We eventually pried ourselves away from the beach, and hit the road for the hour cruise up to the fishing town. The goal was to have lunch and walk around Höfn, but the town ended up larger than anticipated, so a casual walk wasn't ideal. We did have a great lunch in a tiny local spot called Hafnarbudin, and drove to a couple overlooks of the bay. Deciding this wasn't a place to spend much time, we moved on to our next stop about ten minutes further east. Vestrahorn Mountain and Stokksness beach is a small private area with beautiful landscape views and a small viking village created as a movie set many years ago. Visiting requires a short drive up a gravel road, and small entrance fee, all of which is worth it if you're in the area. This would be the furthest east we would make it on the island, and the point in which the main road turns north.
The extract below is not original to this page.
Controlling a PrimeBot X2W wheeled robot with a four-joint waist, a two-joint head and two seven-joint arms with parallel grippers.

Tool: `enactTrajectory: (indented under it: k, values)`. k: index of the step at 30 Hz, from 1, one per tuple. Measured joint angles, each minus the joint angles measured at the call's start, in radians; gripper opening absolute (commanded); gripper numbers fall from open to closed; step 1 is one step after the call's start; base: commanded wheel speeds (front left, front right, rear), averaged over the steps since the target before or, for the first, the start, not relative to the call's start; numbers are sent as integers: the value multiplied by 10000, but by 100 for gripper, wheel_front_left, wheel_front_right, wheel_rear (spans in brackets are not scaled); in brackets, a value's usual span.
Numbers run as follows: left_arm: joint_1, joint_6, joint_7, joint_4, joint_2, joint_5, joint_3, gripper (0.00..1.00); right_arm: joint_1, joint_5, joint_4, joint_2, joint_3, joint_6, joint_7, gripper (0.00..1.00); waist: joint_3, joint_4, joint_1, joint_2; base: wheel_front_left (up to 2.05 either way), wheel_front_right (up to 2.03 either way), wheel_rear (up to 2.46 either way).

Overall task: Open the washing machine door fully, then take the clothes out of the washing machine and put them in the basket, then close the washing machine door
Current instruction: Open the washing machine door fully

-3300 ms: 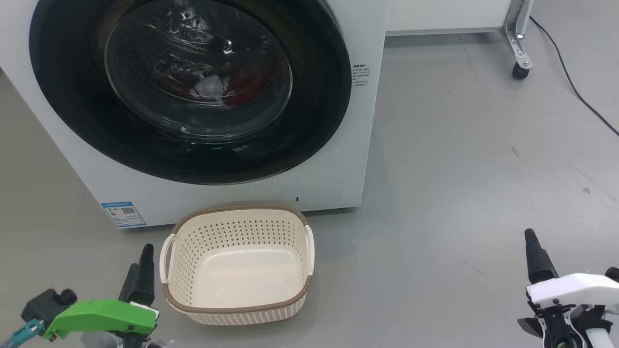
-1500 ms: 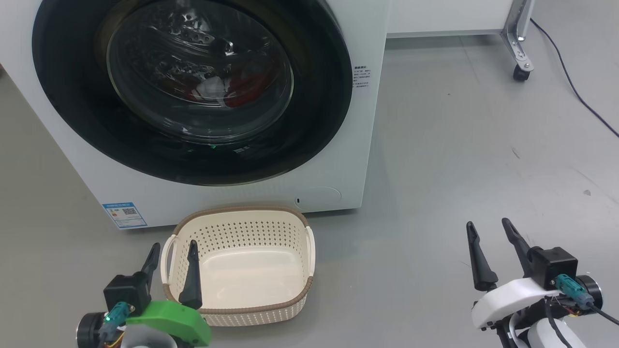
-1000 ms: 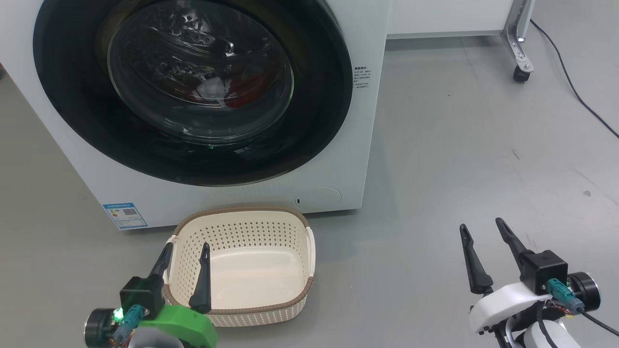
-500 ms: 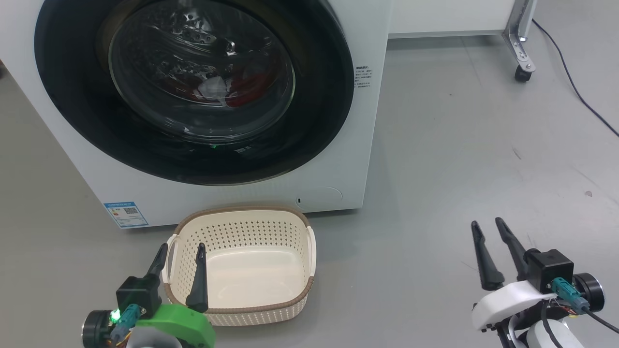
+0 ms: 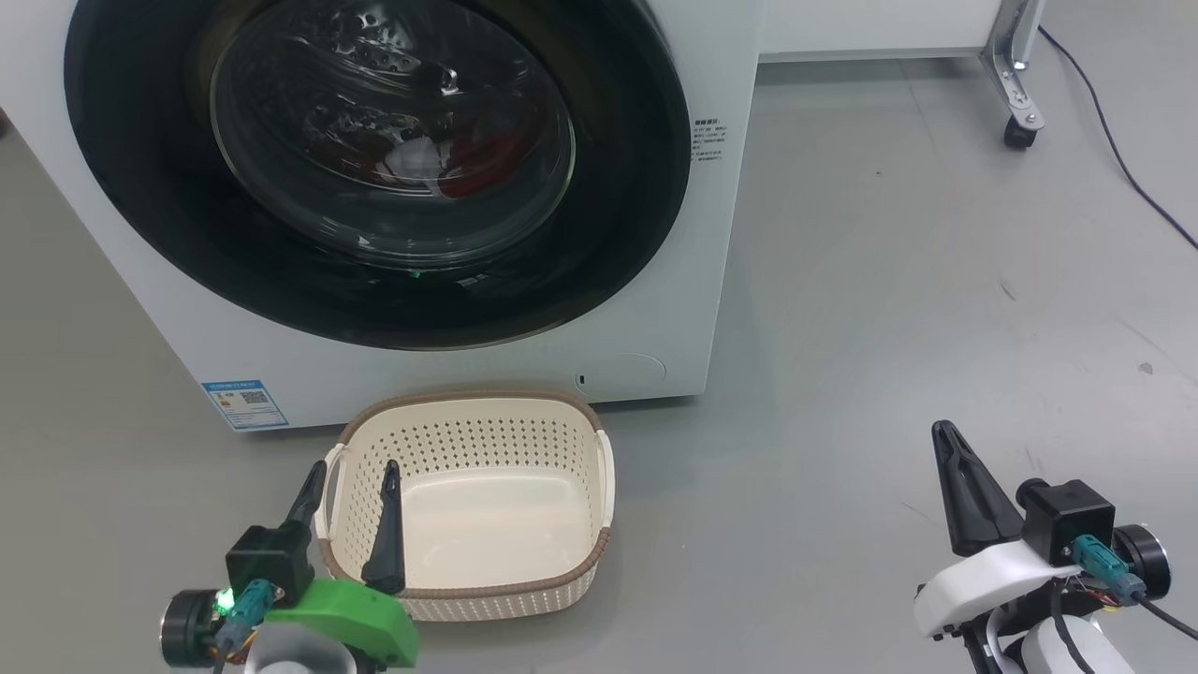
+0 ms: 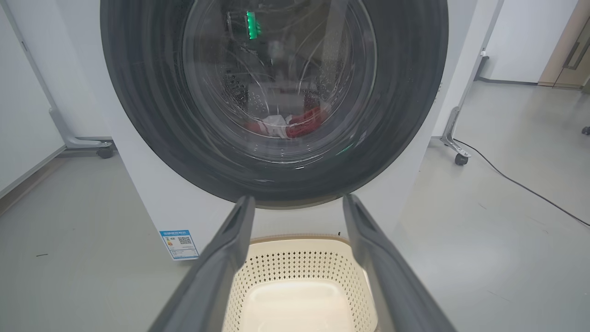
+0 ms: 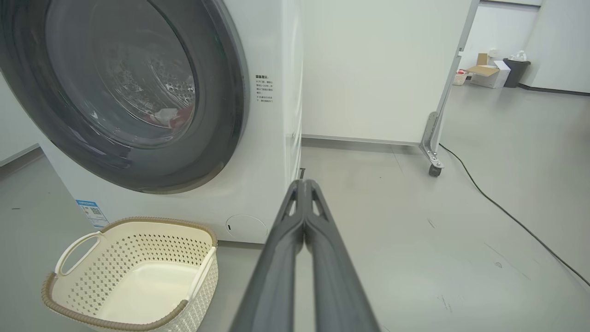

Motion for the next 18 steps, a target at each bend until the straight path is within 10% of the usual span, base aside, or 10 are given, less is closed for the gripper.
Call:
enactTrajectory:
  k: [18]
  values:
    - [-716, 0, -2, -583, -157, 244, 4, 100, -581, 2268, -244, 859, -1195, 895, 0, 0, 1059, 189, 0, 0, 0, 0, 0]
We headed west once more, following the main road all the way back to our hotel. This was the second day in a row we managed to remain completely rain-free while out exploring, yet it poured on us once we were back in the cars and driving. We were unbelievably lucky! Both of these days were in the mid 40's with no wind; basically the best weather we could ask for in mid-October in Iceland.
Once back at the hotel we enjoyed the bar, and ate sandwiches, salads, and chicken wings from the bar menu.
Once back at the hotel we enjoyed the bar, and ate sandwiches, salads, and chicken wings from the bar menu.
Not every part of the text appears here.